■ DIRECTIONS FOR THIS TASK
All of the entries below need repeating exactly, apart from their images.

■ DATA LISTING
--- START ---

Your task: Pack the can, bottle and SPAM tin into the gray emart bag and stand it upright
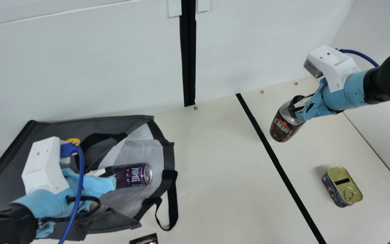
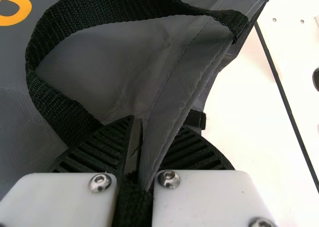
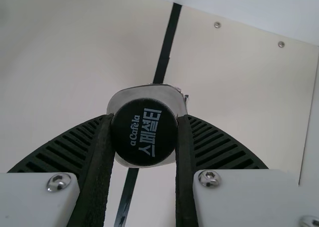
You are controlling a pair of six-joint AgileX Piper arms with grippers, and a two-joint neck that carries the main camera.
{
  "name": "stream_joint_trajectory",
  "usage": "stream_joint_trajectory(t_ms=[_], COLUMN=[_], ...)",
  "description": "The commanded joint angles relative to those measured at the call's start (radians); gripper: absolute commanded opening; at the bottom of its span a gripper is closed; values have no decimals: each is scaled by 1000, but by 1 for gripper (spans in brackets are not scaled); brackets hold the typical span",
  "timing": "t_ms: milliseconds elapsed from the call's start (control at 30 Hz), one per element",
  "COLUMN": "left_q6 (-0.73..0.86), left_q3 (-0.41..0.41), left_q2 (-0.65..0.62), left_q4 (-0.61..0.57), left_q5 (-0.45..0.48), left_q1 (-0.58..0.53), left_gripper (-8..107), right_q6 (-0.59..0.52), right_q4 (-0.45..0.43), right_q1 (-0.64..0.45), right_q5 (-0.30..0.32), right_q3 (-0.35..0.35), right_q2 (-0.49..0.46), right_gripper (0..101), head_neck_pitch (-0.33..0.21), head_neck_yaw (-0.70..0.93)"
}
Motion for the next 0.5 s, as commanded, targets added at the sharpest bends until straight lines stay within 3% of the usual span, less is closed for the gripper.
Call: stream_joint_trajectory(t_ms=[0,467], left_q6=[0,0], left_q3=[0,0], left_q2=[0,0], left_q4=[0,0], left_q5=[0,0], left_q1=[0,0], left_gripper=[-8,-8], right_q6=[-8,-63], right_q4=[-1,9], right_q1=[8,92], right_q5=[-2,-2], right_q3=[22,169], right_q2=[-27,-180], right_gripper=[0,0], head_neck_pitch=[-23,-23], head_neck_yaw=[-1,-1])
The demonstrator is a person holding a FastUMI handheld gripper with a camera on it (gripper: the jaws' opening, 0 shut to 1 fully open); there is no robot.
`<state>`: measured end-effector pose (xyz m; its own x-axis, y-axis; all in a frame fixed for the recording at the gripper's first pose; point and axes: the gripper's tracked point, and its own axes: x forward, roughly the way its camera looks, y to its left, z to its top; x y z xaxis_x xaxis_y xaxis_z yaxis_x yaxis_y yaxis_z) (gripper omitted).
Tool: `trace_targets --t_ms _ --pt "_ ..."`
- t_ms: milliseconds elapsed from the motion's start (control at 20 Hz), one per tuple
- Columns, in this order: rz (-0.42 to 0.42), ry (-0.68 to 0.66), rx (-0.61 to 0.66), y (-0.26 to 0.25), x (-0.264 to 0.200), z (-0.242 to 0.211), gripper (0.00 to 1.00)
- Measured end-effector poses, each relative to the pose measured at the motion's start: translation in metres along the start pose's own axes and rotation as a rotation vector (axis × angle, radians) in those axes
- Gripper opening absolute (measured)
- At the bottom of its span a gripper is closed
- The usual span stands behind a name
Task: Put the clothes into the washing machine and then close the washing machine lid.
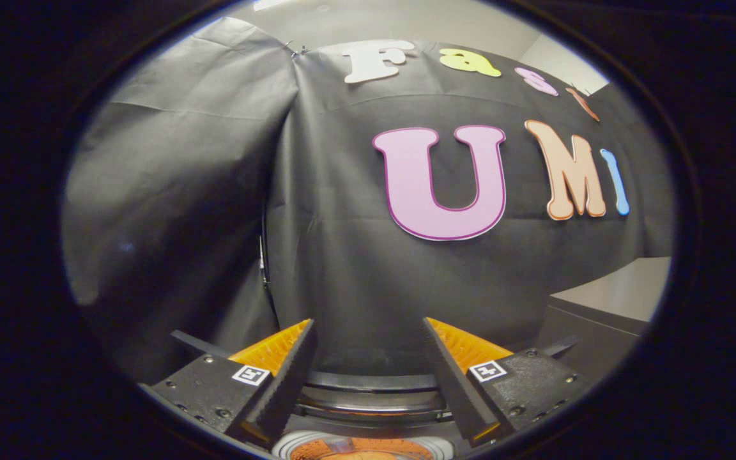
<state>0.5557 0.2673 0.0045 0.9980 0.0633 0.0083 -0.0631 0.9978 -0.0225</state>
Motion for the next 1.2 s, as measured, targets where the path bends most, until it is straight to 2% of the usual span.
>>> trace_targets --t_ms 250,750,850,1000,1200 --pt "0.037 0.004 0.001 -0.002 -0.001 0.002 0.98" --pt "0.026 -0.015 0.008 -0.003 -0.005 0.004 0.98" --pt "0.008 0.006 -0.004 -0.006 -0.010 -0.006 0.98" --pt "0.019 0.057 -0.012 0.005 -0.047 -0.047 0.98" --pt "0.017 0.114 -0.035 0.002 -0.063 -0.090 0.98"
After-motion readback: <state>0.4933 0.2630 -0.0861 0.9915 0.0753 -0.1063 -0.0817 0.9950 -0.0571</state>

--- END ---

■ FINISHED TASK
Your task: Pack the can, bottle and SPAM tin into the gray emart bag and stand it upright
You are controlling a pair of six-joint AgileX Piper arms with grippers, and a two-joint neck that carries the main camera.
{
  "name": "stream_joint_trajectory",
  "usage": "stream_joint_trajectory(t_ms=[_], COLUMN=[_], ...)",
  "description": "The commanded joint angles relative to those measured at the call's start (radians); gripper: absolute commanded opening; at the bottom of its span a gripper is closed; values have no decimals: each is scaled by 1000, but by 1 for gripper (spans in brackets are not scaled); brackets hold the typical span",
  "timing": "t_ms: milliseconds elapsed from the call's start (control at 30 Hz), one per element",
  "COLUMN": "left_q6 (-0.73..0.86), left_q3 (-0.41..0.41), left_q2 (-0.65..0.62), left_q4 (-0.61..0.57), left_q5 (-0.45..0.48), left_q1 (-0.58..0.53), left_gripper (-8..107), right_q6 (-0.59..0.52), right_q4 (-0.45..0.43), right_q1 (-0.64..0.45), right_q5 (-0.30..0.32), right_q3 (-0.35..0.35), right_q2 (-0.49..0.46), right_gripper (0..101), head_neck_pitch (-0.33..0.21), head_neck_yaw (-0.70..0.93)"
}
Motion for the next 0.5 s, as commanded, targets added at the sharpest bends until straight lines stay within 3% of the usual span, less is closed for the gripper.
Call: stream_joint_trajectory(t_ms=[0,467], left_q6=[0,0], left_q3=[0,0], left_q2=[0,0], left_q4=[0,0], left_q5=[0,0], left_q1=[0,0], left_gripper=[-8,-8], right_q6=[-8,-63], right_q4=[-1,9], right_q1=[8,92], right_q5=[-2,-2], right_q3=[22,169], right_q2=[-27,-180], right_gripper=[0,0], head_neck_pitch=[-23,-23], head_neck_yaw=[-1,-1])
The demonstrator is a person holding a FastUMI handheld gripper with a camera on it (gripper: the jaws' opening, 0 shut to 1 fully open); there is no robot.
`<state>`: measured end-effector pose (xyz m; its own x-axis, y-axis; all in a frame fixed for the recording at the gripper's first pose; point and axes: the gripper's tracked point, and its own axes: x forward, roughly the way its camera looks, y to its left, z to its top; x y z xaxis_x xaxis_y xaxis_z yaxis_x yaxis_y yaxis_z) (gripper omitted).
Tool: `trace_targets --t_ms _ --pt "_ ..."`
- t_ms: milliseconds elapsed from the motion's start (control at 20 Hz), one per tuple
- Columns, in this order: rz (-0.42 to 0.42), ry (-0.68 to 0.66), rx (-0.61 to 0.66), y (-0.26 to 0.25), x (-0.264 to 0.200), z (-0.242 to 0.211), gripper (0.00 to 1.00)
- Measured end-effector poses, each relative to the pose measured at the motion's start: translation in metres along the start pose's own axes and rotation as a rotation vector (axis × angle, radians) in those axes
- Gripper opening absolute (measured)
- At the bottom of its span a gripper is closed
- The usual span stands behind a name
Task: Put the clothes into the washing machine and then close the washing machine lid.
<state>0.5557 0.2673 0.0045 0.9980 0.0633 0.0083 -0.0631 0.9978 -0.0225</state>
Motion for the next 1.2 s, as measured, targets where the path bends most, until it is straight to 2% of the usual span.
>>> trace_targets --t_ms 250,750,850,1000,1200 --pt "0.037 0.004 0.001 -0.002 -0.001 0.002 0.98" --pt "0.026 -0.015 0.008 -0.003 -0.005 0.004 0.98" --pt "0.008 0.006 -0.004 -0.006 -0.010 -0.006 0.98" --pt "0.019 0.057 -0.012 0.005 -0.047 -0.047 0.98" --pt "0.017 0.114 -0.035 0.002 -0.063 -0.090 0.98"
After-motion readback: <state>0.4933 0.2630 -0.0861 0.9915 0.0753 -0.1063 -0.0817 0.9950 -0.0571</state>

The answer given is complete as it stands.